• Prompt:
Please repeat the records exactly from their first line, finishing at the line containing "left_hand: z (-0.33" and including it.

• Records drawn from a dataset:
════
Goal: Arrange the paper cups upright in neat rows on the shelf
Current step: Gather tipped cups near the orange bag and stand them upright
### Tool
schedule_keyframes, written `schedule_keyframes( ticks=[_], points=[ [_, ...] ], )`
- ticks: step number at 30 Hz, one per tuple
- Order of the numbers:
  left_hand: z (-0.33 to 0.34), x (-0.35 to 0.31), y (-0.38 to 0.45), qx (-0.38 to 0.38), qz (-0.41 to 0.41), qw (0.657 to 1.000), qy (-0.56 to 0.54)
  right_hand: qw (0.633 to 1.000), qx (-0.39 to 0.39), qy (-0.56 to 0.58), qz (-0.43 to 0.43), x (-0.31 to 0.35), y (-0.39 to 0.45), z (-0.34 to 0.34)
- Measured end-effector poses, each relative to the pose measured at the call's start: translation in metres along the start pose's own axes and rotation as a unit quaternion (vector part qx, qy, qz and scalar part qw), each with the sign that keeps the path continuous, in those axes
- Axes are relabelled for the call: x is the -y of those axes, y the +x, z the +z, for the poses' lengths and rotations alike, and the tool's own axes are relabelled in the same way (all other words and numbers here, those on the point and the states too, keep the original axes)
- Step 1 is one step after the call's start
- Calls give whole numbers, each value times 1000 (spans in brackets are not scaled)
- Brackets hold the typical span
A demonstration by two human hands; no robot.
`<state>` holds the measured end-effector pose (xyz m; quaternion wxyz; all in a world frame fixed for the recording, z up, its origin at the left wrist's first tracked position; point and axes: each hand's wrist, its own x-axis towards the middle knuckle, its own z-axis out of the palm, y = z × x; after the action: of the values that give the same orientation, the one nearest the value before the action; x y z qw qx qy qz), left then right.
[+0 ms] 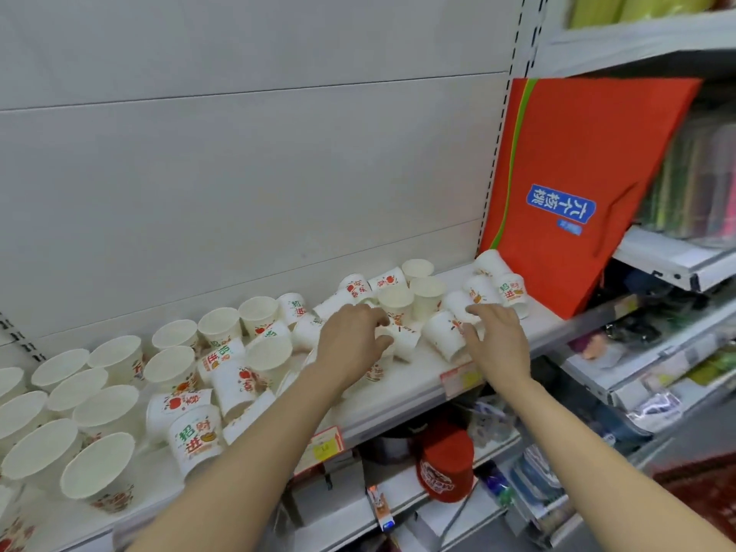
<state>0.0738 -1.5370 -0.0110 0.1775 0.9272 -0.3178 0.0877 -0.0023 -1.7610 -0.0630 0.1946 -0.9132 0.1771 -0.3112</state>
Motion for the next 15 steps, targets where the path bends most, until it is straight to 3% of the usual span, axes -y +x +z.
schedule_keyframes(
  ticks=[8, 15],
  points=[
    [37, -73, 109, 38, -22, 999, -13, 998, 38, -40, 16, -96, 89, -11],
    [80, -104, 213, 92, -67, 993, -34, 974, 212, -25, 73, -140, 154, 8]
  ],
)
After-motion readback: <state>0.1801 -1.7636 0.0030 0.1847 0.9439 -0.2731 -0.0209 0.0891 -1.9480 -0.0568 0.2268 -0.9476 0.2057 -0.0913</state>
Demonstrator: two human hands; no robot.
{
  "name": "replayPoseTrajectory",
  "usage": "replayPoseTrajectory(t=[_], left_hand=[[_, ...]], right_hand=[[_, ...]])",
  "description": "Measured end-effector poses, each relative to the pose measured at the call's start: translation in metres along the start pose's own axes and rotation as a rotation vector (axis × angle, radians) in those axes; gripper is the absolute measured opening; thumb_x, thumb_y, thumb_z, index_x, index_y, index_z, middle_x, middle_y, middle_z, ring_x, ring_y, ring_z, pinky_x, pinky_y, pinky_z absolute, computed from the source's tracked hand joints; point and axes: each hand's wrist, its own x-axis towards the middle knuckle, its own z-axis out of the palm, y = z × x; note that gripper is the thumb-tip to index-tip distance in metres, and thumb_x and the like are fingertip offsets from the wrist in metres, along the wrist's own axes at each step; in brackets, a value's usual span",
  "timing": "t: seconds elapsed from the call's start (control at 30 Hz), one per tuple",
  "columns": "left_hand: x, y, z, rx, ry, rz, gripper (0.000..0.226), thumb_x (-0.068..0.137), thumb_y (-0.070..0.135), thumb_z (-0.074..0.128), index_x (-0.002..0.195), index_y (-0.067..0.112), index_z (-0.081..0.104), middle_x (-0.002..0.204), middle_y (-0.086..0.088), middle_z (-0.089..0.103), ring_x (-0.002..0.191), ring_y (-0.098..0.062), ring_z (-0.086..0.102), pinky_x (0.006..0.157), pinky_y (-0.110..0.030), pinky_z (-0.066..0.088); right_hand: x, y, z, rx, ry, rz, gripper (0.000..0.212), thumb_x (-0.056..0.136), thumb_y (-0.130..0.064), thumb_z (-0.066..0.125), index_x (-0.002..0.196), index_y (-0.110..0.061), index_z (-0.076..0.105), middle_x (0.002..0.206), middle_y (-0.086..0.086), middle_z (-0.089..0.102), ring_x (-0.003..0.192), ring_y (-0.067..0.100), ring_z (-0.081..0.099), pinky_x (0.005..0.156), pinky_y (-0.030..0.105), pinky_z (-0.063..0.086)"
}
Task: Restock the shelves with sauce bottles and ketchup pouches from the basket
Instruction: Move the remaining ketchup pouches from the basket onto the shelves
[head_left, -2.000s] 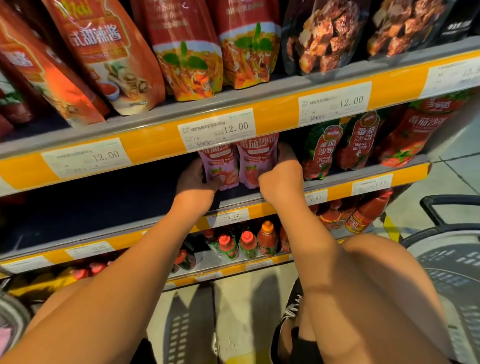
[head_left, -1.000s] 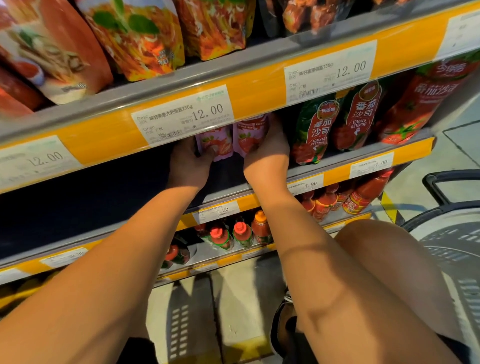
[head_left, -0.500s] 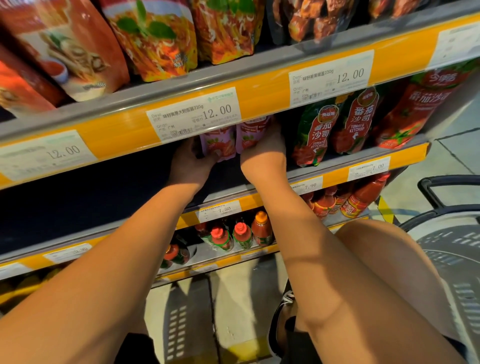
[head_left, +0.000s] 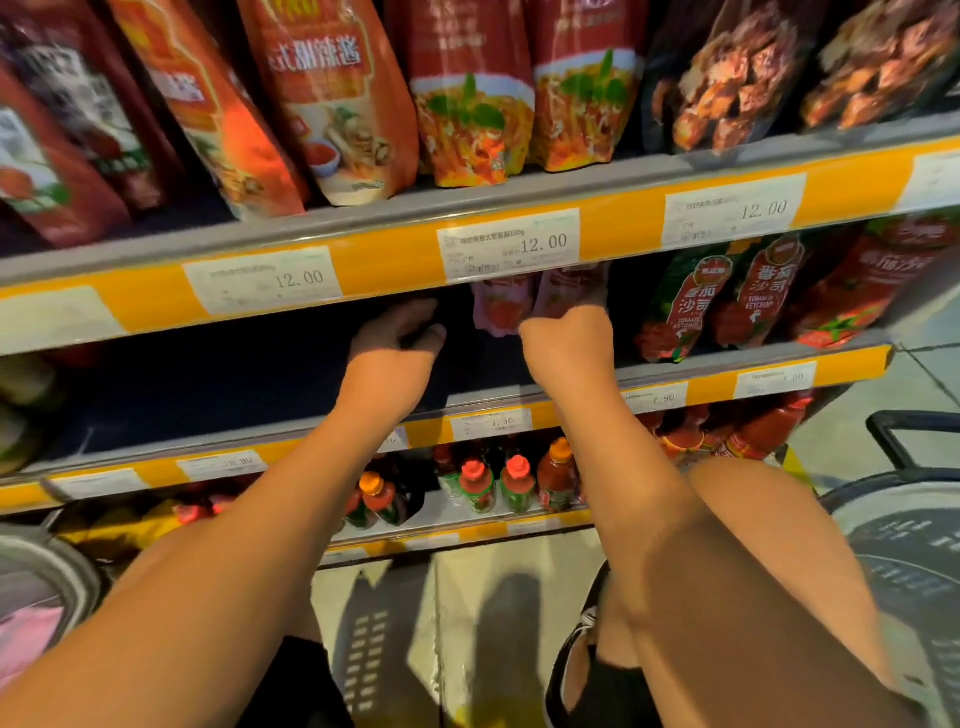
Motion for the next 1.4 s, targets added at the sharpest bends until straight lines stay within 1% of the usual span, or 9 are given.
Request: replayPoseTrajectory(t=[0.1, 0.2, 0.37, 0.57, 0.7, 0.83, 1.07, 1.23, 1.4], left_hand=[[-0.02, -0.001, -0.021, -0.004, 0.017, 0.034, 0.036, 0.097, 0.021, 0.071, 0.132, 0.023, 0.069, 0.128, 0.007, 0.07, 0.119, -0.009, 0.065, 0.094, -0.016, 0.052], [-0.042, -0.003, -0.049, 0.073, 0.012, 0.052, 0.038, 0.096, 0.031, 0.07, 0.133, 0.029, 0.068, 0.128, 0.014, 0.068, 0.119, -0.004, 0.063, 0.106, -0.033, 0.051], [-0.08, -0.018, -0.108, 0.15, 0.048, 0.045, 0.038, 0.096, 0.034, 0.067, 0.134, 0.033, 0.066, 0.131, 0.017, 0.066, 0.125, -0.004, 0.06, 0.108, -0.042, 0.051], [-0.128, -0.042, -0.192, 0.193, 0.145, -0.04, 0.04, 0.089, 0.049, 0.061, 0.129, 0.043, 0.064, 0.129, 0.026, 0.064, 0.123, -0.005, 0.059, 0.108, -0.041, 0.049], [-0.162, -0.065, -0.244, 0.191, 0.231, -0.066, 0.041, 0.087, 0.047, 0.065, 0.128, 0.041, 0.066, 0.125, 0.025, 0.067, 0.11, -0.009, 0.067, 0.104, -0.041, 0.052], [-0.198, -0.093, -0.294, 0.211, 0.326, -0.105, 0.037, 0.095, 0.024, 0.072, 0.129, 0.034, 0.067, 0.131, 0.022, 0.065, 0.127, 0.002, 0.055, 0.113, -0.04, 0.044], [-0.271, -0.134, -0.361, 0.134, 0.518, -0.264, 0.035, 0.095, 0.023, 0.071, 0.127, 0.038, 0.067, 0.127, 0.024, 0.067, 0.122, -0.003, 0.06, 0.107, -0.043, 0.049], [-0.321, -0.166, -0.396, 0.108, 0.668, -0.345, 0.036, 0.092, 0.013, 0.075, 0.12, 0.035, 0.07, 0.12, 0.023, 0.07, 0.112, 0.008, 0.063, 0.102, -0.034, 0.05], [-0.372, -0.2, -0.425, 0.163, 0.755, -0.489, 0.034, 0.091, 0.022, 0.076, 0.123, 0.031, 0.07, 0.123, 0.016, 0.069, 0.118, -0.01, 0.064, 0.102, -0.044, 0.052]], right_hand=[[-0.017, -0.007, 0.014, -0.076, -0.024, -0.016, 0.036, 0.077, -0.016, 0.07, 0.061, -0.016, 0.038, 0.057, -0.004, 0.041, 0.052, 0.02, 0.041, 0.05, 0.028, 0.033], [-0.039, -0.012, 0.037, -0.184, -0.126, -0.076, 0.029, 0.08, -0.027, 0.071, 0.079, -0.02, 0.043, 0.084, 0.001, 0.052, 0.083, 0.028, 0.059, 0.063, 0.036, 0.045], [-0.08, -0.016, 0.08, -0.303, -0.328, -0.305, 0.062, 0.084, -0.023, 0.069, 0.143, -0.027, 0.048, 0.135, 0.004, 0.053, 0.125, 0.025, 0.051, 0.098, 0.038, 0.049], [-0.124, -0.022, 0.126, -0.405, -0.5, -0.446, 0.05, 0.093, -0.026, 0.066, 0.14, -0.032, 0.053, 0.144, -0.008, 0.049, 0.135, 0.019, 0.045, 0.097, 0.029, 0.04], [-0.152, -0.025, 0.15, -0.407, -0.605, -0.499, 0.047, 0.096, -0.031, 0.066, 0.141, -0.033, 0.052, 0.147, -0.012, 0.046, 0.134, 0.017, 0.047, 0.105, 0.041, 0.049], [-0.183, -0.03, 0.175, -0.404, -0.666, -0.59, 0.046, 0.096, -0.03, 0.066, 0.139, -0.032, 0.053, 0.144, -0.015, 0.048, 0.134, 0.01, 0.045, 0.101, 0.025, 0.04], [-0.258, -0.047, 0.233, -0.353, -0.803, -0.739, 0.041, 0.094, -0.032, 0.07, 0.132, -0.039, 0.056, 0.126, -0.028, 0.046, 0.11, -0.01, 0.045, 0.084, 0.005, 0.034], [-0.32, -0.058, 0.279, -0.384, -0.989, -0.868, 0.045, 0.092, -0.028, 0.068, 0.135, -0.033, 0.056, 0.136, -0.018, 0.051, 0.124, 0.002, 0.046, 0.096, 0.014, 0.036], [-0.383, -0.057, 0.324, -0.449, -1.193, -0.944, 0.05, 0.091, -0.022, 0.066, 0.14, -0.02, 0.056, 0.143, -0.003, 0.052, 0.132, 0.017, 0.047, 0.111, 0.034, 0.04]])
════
• Task answer:
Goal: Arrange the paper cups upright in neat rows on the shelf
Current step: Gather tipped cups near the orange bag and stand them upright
### Tool
schedule_keyframes, written `schedule_keyframes( ticks=[_], points=[ [_, ...] ], )`
- ticks: step number at 30 Hz, one per tuple
- Order of the numbers:
  left_hand: z (-0.33 to 0.34), x (-0.35 to 0.31), y (-0.38 to 0.45), qx (-0.38 to 0.38), qz (-0.41 to 0.41), qw (0.657 to 1.000), qy (-0.56 to 0.54)

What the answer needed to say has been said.